Senator Brewer’s Weekly Update


By Senator Tom Brewer

I attended the Governor’s formal Statehood Day Dinner on the 1st of March with my staff. As I wrap up my time in the Legislature, having a formal meal served in the Rotunda of our beautiful capitol was a really special treat.

President Franklin Pierce signed the Nebraska-Kansas Act on May 30, 1854 creating the Nebraska Territory. There were several controversies over where Nebraska’s Capitol would be located. The very first Governor of the State of Nebraska (David Butler) was impeached and removed from office over his corruption involving the new Capitol building in the village of Lancaster (now Lincoln).

The capitol building we have today is actually the fifth Nebraska capitol. The first two territorial capitols were both in Omaha. The Bertram Goodhue designed Capitol we have today is actually the third capitol to stand on the four city blocks known as the “capitol square” in Lincoln.

The first State Capitol in Lincoln was built between 1867 and 1868. It was a two story building with a central cupola, made of native limestone quarried near Roca, NE. The yellow limestone this first State Capitol was built with was soft and porous and soon began to crumble. In 1881 the first wing of a second State Capitol was completed and the entire building finished in 1888. This second Capitol suffered the same fate of poor quality construction materials and was settling structurally when talk began of building a third State Capitol in 1915.

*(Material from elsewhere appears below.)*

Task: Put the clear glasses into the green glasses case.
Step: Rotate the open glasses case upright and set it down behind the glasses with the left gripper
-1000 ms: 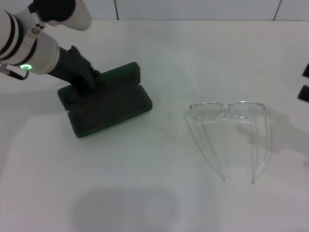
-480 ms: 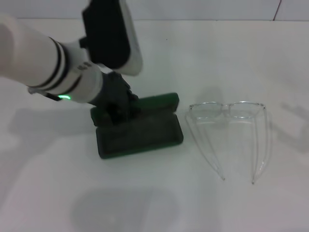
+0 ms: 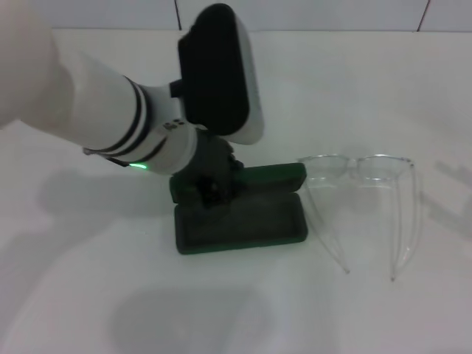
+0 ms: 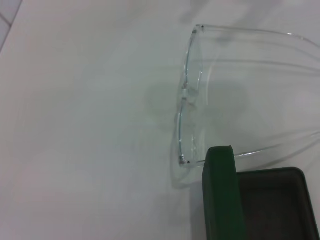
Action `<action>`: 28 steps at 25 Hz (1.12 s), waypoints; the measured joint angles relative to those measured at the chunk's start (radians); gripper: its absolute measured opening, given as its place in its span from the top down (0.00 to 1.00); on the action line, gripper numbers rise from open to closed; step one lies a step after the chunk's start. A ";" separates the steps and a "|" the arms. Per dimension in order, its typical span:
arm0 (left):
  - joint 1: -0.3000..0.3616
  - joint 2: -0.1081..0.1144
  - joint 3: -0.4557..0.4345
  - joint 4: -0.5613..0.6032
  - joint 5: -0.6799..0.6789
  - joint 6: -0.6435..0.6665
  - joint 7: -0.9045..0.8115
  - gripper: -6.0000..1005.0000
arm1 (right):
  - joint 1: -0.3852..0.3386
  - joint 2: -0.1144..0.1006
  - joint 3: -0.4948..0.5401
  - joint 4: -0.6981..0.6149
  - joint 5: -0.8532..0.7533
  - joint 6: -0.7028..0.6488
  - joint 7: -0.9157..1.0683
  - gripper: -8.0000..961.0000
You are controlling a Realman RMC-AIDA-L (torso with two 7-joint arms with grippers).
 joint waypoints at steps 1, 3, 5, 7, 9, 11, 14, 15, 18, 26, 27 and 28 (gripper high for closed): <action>-0.002 0.000 0.010 0.000 -0.004 -0.010 -0.004 0.76 | 0.000 0.000 0.000 0.000 0.000 0.000 -0.001 0.23; -0.005 -0.001 0.022 0.000 -0.016 -0.026 -0.006 0.76 | -0.001 0.001 0.000 0.000 0.000 0.000 -0.005 0.23; -0.015 -0.002 0.034 -0.002 -0.035 -0.046 -0.006 0.75 | 0.000 0.003 0.001 0.000 0.000 0.000 -0.009 0.23; -0.025 -0.002 0.043 -0.006 -0.044 -0.060 -0.007 0.75 | 0.000 0.003 0.001 0.000 0.000 0.001 -0.010 0.23; -0.033 -0.002 0.053 -0.011 -0.048 -0.079 -0.007 0.75 | 0.000 0.003 0.001 0.000 0.000 0.002 -0.011 0.23; -0.044 -0.002 0.058 -0.022 -0.048 -0.096 -0.007 0.75 | 0.000 0.003 0.001 0.001 0.000 0.002 -0.014 0.23; -0.072 -0.003 0.069 -0.060 -0.049 -0.124 -0.008 0.74 | -0.001 0.003 0.001 0.005 0.000 0.003 -0.022 0.23; -0.083 -0.003 0.073 -0.076 -0.049 -0.133 -0.008 0.74 | -0.001 0.003 0.001 0.009 0.000 0.003 -0.025 0.23; -0.110 -0.004 0.081 -0.115 -0.050 -0.150 -0.008 0.74 | -0.002 0.002 0.001 0.029 0.000 0.005 -0.035 0.23; -0.120 -0.004 0.105 -0.131 -0.058 -0.215 -0.004 0.73 | -0.006 0.000 0.002 0.039 0.001 0.006 -0.043 0.23; -0.121 -0.003 0.108 -0.131 -0.062 -0.219 -0.003 0.73 | -0.007 0.000 0.002 0.039 0.002 0.006 -0.044 0.23; -0.122 -0.003 0.110 -0.131 -0.067 -0.223 0.000 0.73 | -0.007 0.000 0.002 0.040 0.002 0.007 -0.046 0.23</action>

The Legislature passed a bill to provide for the construction of a new third Capitol, including provisions for a Capitol Commission to oversee construction, given the first two failed attempts. The building we have today is Nebraska’s third State Capitol building to be built on this site. It is also the nation’s first statehouse design to be very different from every other state capitol. Nebraska’s is the first with an office tower. It was built over the course of ten years from 1922-1932, the building, with furnishings and landscaping, was completed at a cost just under the $10 million. Not one penny of money was borrowed for the construction of our capitol. Back in the 1930’s Nebraska was one of the few states with a constitution that did not authorize state government to carry “bonded debt.” When funds for the year were expended, work stopped until the legislature appropriated more funds the following year.

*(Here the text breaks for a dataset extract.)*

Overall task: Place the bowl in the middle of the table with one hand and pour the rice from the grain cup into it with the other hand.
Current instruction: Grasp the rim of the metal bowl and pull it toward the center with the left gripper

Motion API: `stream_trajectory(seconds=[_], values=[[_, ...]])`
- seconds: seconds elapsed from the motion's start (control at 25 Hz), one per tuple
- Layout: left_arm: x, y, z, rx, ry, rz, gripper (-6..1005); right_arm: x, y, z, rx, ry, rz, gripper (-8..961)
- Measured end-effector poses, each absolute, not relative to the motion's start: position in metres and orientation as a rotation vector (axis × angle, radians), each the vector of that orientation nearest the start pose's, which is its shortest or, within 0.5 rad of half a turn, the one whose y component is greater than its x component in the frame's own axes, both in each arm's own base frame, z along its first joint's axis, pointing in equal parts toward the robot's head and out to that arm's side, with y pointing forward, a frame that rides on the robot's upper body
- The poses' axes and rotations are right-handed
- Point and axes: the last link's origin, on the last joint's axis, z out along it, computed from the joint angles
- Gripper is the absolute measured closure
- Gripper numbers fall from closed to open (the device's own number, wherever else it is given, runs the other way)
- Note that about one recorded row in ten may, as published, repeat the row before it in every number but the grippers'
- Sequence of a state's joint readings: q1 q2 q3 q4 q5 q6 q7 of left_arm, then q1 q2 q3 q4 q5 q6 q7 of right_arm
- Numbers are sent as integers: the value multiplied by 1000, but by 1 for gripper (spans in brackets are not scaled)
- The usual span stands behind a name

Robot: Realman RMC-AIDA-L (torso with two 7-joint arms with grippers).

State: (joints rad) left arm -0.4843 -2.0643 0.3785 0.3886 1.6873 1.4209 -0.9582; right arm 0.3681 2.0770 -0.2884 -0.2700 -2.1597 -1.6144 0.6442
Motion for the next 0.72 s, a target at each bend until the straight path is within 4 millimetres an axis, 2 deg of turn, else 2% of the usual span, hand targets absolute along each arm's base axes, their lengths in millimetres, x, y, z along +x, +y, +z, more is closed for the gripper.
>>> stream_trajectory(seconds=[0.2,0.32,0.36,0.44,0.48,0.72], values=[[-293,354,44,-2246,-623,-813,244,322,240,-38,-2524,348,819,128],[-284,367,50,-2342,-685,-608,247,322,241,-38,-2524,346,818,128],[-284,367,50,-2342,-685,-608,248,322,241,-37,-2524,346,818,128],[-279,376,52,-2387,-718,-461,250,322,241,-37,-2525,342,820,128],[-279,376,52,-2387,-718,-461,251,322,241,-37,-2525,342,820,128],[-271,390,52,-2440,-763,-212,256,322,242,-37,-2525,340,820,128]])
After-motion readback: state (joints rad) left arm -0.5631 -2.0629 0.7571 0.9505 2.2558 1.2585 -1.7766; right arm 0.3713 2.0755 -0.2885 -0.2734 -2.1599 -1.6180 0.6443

This time Indiana limestone was chosen as a much more durable building material. The square base is 437 feet on a side and three levels in height. From the center of this base rises a 400 foot domed tower, crowned with the 19 foot tall bronze figure called “The Sower.” As the square base of the new capitol was being build, it encircled the existing capitol building which continued to be used during the first phase of construction. Much of the paving stones from the old capitol have been re-purposed and can still be seen near the West entrance and in the four court yards.